Net zoals toen zijn avonturiers vandaag een uitzondering. Men wil vandaag, net zoals toen, niet weg. Men migreert – lees: verlaat alles wat bekend, vertrouwd en geliefd is – enkel als er geen andere keuze is. Net zoals vandaag werden mensen die gevaar en honger ontvluchtten, geconfronteerd met de welvaart van Antwerpen. Antwerpen was toen, net zoals vandaag, indrukwekkend en mooi, zeker voor wie uit armere contreien komt.

Maar er zijn ook verschillen. De familiereünies waren toen begrijpelijk, maar vandaag willen we die beperken. Dat een bezoek aan het vaderland resulteerde in een nieuwe trouwpartij was toen niet meer dan normaal, maar vandaag willen we zoiets verbieden en hanteren we pejoratieve termen zoals ‘proefbruiden’ voor zulke fenomenen. Op het einde van de reis is er vandaag ook geen gejuich, zijn er geen tranen van geluk bij het machtige zicht op Lady Liberty. Vandaag wachten de grenspolitie, de asielcentra en de altijd imminente deportatie. Vandaag eist een overgrote meerderheid van de bevolking strengere migratiemaatregelen van het bestuur, om een eiland van welvaart te sparen van een wereld in crisis waaraan we allemaal bijgedragen hebben.

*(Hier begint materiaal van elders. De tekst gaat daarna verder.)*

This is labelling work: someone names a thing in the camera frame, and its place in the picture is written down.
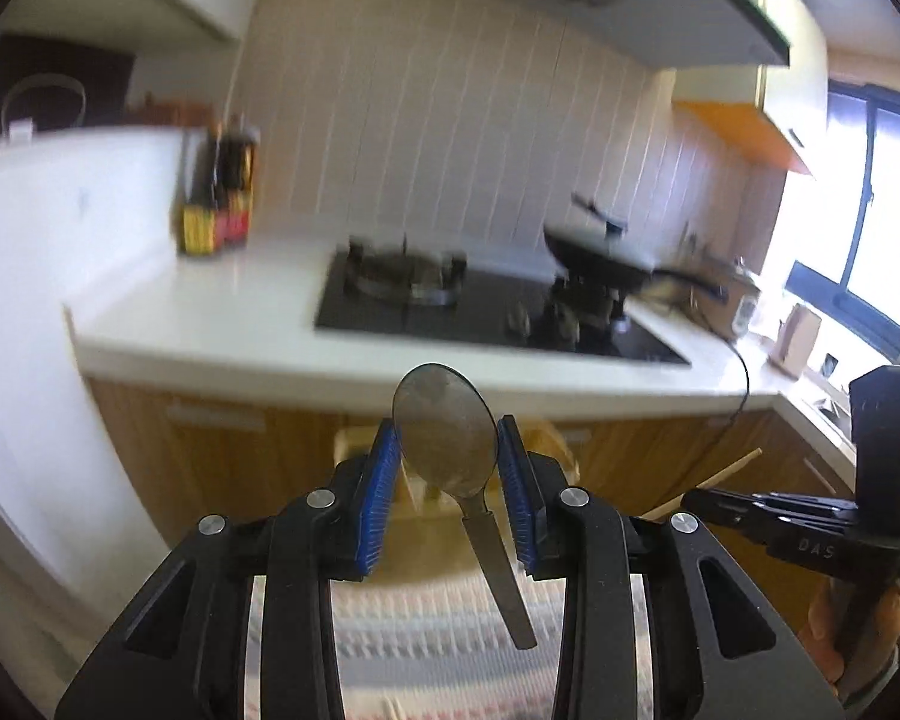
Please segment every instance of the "blue gripper pad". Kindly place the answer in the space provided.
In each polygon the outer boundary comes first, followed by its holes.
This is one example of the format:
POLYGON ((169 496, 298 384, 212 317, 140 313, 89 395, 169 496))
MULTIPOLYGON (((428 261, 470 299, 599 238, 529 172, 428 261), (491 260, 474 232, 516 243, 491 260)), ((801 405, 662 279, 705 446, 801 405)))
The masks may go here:
POLYGON ((529 464, 516 421, 512 416, 505 416, 497 423, 497 469, 504 488, 506 516, 514 535, 517 560, 523 563, 528 574, 533 574, 537 557, 535 529, 522 470, 529 464))
POLYGON ((365 576, 373 570, 384 546, 386 518, 394 499, 394 481, 399 467, 400 445, 394 420, 384 419, 373 440, 361 480, 362 502, 354 562, 365 576))

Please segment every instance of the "spoon handle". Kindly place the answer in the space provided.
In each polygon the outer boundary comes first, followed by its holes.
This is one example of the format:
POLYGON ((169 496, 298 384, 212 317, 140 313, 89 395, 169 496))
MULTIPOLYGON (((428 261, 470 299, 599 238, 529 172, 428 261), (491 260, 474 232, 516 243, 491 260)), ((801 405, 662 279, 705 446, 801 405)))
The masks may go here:
POLYGON ((493 512, 463 517, 463 527, 514 646, 518 650, 532 650, 536 646, 536 635, 493 512))

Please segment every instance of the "window pane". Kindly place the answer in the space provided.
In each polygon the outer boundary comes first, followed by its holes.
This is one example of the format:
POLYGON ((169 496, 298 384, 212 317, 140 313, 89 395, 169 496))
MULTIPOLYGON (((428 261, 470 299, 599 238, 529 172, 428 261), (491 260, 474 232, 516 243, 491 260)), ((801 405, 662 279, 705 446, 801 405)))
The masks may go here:
POLYGON ((839 284, 864 185, 866 103, 831 94, 828 108, 817 180, 791 175, 787 191, 799 191, 806 197, 797 260, 839 284))
POLYGON ((900 325, 900 116, 888 111, 877 113, 871 184, 847 288, 900 325))

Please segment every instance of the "silver bolt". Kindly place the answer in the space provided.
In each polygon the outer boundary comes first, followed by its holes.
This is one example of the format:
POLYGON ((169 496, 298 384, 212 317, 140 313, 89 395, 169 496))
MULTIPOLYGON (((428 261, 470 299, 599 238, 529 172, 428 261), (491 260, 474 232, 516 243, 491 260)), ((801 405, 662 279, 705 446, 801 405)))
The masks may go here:
POLYGON ((223 528, 226 528, 226 519, 219 514, 207 514, 197 525, 197 529, 204 536, 216 536, 223 528))
POLYGON ((333 495, 333 490, 321 488, 320 490, 314 490, 307 496, 307 506, 311 509, 326 509, 328 506, 333 506, 333 502, 336 499, 337 497, 333 495))
POLYGON ((670 518, 670 524, 674 526, 674 530, 681 533, 693 533, 700 526, 697 518, 693 514, 687 512, 677 512, 670 518))
POLYGON ((590 502, 590 496, 586 494, 586 490, 580 488, 564 488, 560 492, 560 499, 567 506, 574 507, 586 506, 590 502))

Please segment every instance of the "black wok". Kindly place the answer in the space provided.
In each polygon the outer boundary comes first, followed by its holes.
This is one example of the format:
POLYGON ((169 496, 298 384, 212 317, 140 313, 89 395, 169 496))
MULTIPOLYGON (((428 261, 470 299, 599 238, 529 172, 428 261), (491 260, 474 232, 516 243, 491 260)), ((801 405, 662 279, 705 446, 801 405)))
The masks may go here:
MULTIPOLYGON (((548 250, 571 276, 618 290, 621 295, 639 292, 650 279, 666 277, 691 284, 722 302, 727 301, 725 288, 695 274, 660 268, 649 252, 624 240, 622 234, 611 232, 610 221, 592 202, 581 201, 576 196, 574 202, 607 223, 607 232, 544 225, 543 240, 548 250)), ((613 225, 616 229, 624 228, 620 223, 613 225)))

Things have changed, en daarom wordt jouw naam niet veranderd op Ellis Island. Vandaag moet Mojsze niet door het leven gaan als Morris of Zleta als Charlotte; de assimilatie gaat vandaag niet zo ver. Maar dan zie je hoe mensen geen job kunnen vinden of geen appartement kunnen huren wegens hun ‘exotisch klinkende’ naam en vraag je je af of mensen toch niet gedwongen worden om hun namen, het ultieme symbool van hun identiteit, te veranderen.

Het Red Star Line Museum gaat niet over het verleden. Het gaat over de pijnlijke realiteit van onze wereld, vandaag.

Misschien is het doel van het museum niet de confrontatie met de eigen migratie, om empathie te stimuleren. Misschien wil het museum ons eerder een spiegel voorhouden, om ons te helpen zien dat we de geschiedenis blijven herhalen. Om ons te confronteren met wat we deden toen we onwetend waren, toen de Verenigde Staten hun migratiebeleid strenger maakten, net voor de Holocaust. Misschien moeten we niet herinnerd worden aan een tijd toen we zelf migranten waren, maar aan een tijd toen onze gastvrijheid tekortschoot. Om ons te herkennen, niet in de andere, maar in onszelf.

Misschien zal die confrontatie ons eindelijk helpen om de dingen voor één keer anders te doen. Om eindelijk te leren van onze fouten.

Red Star Line is vooral een museum van verhalen. De fluisterende stemmen van de bezoekers en de opgenomen getuigenissen mengen zich door elkaar in de gangen. Zoals in de buitenwereld is er niet echt een verschil tussen onze stemmen. Laat ons dat begrijpen als een representatie van wat mogelijk is: een wereld van gelijkwaardige stemmen die komen en gaan.